Традиция и Европа (Эвола) - страница 42

Рассказ греков о гипербореях опять же увязывается с «солнечным» и «сияющим» Аполлоном. О Туле, которое по смыслу сливается с ним, говорится как о солнечном острове (Thule a solenomen habens). Ацтекский Туллан или Тлаллокан (который также этимологически соответствует греческому Туле) сливается по смыслу с «домом солнца». Гимле или Гладсхейм, «дом радости», расположенный на древней прародине, в Асгарде, называется в Эдде вечным, золотым и сияющим, как солнце. Те же характеристики имеет и таинственная «лежащая к северу от северного моря» и населённая «необыкновенными людьми» земля, которую помнят предания Дальнего Востока, равно как и таинственная Шамбала, «северный город» добуддистской тибетской традиции бон. Можно привести множество подобных примеров.

Сегодня у нас есть символическое свидетельство того, что можно говорить о двух элементах: идее солнечного культа и идее солнечной власти. Что касается первого, то известно, что Вирт в своей реконструкции определяет североатлантические прарасы именно как носителей общей религии солнечного типа. Несмотря на гипотетичность такого утверждения, оно, безусловно, заслуживает внимания, и мы к этому ещё вернемся.
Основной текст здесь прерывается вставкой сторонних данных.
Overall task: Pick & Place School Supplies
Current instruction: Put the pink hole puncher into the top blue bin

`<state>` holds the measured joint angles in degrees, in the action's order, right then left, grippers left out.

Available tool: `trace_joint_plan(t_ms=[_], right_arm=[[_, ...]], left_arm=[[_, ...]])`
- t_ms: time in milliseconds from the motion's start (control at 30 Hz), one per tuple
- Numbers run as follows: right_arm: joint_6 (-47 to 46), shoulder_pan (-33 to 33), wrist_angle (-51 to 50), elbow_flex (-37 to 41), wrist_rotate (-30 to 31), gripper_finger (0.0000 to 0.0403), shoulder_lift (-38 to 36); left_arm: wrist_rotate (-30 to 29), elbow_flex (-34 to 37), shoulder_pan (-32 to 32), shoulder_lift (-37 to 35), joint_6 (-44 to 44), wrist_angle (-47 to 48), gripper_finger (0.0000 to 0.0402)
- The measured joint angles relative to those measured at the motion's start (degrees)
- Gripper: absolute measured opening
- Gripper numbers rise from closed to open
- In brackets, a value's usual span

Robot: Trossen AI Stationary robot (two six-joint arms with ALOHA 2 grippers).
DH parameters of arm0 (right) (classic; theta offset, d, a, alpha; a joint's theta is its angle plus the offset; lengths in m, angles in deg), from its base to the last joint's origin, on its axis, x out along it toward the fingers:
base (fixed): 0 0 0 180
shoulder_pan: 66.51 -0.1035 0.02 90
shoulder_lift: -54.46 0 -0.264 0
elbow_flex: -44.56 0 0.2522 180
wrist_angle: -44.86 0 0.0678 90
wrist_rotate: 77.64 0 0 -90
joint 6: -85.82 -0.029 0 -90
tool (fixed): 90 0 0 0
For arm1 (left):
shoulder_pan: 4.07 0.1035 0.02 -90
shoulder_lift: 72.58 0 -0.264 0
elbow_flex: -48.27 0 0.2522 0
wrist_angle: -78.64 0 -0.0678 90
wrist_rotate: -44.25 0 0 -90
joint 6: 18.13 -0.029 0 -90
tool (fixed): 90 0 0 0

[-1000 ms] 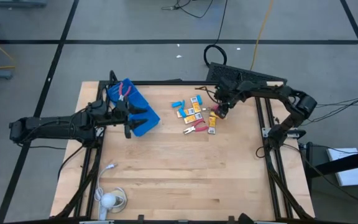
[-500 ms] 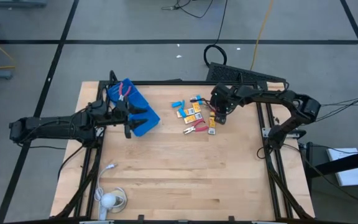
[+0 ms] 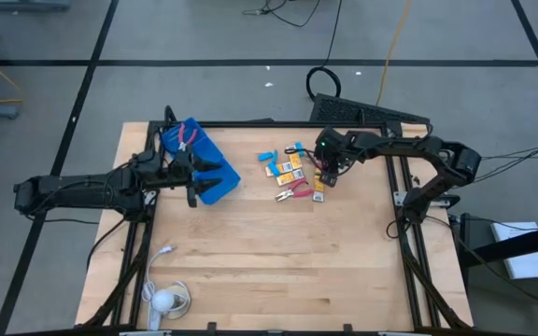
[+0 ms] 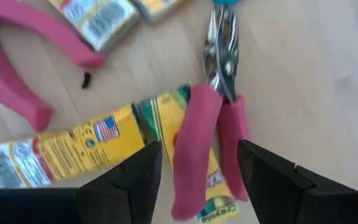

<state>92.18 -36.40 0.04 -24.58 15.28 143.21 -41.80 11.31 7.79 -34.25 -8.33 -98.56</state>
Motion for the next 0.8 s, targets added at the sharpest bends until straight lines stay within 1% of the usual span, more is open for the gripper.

Между тем, примем во внимание следующее: между солнцем и божественным огнем всегда существовала некая внутренняя взаимосвязь, акцент на которой отчётливо заметен в индоевропейской традиции.

Культ огня связывался с ураническими и «солнечными» компонентами ритуала патрициев в традиционной античности (см. исследования Бахофена), но также и с понятием солнечного и «божественного» царственного начала самого по себе, то есть функцией, которая в различных культурах в высшей степени могла воплощать изначальную расу вождей: ирано–арийская «слава» — hvareno, созидающая вождей (тождественна «агни–рохите», ведийскому огню как «покоряющей королевской силе», и огненному истечению под названием «жизненная сила», ânshûs египетских фараонов), является солнечным огнём.
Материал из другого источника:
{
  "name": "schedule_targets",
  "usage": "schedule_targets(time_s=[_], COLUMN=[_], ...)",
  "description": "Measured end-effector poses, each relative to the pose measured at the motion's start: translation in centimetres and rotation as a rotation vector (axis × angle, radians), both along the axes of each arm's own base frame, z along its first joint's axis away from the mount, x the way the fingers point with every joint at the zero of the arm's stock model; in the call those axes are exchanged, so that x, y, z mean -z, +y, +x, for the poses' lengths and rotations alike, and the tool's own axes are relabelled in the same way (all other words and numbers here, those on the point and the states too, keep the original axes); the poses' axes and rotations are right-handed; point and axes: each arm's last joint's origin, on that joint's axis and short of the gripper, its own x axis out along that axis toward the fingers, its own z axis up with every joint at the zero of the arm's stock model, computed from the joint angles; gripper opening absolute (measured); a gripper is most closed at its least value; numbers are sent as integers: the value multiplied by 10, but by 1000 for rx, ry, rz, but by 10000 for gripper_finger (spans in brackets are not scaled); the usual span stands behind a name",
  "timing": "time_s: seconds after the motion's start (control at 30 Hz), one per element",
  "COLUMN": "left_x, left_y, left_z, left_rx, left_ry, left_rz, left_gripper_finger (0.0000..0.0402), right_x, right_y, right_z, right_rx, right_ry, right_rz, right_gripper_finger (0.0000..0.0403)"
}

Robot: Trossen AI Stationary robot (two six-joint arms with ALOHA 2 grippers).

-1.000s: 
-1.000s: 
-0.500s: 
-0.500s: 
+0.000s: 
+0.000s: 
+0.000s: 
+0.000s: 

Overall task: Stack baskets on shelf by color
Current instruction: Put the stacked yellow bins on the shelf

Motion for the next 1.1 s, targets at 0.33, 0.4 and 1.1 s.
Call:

Но в этом и заключается первое и самое простое свидетельство знака свастики как северного символа. Общеизвестно, что свастика часто выступала в качестве огненного и солнечного символа.

Но необходимо выйти за пределы такой «натуралистической» редукции данного понятия. Неискажённой отправной точкой всякого непредвзятого исследования должно быть положение о том, что древний человек не суеверно «обожествлял» силы природы, а, напротив, использовал их в качестве символов для выражения высших смыслов. «Натуралистический» характер данного символа обретает свой истинный смысл, если исходить из предпосылки, что истинная символика, весьма далёкая от того, чтобы быть произвольной и «субъективной», относится к тем сторонам природы, согласно которым она саму себя преподносит как величайший символ. Чтобы прийти к мысли, что свастика в качестве символа огня была лишь натуралистическим отображением примитивного орудия, служившего этим народам для возжигания огня, нужно было забыть, что пламя всегда представлялось всем народам божественным проявлением; что у древних ариев практиковался тщательный священный обряд возжигания и сохранения огня; что с огнём явственно связывались как мистическая сила «героев» рода, так и «местопребывание порядка», и так далее. Свастика связана с порождающим принципом Огня и Света, но в высшем смысле: в духовном и, можно сказать, в царском. В высочайшем смысле это может быть названо таинственной печатью «изначального света» (Ur–Licht) и «изначального огня» (Ur–Feuer), которые воплотились и возгорелись в правящих кастах, в их «солнечной» функции по отношению к нижестоящим силам и расам.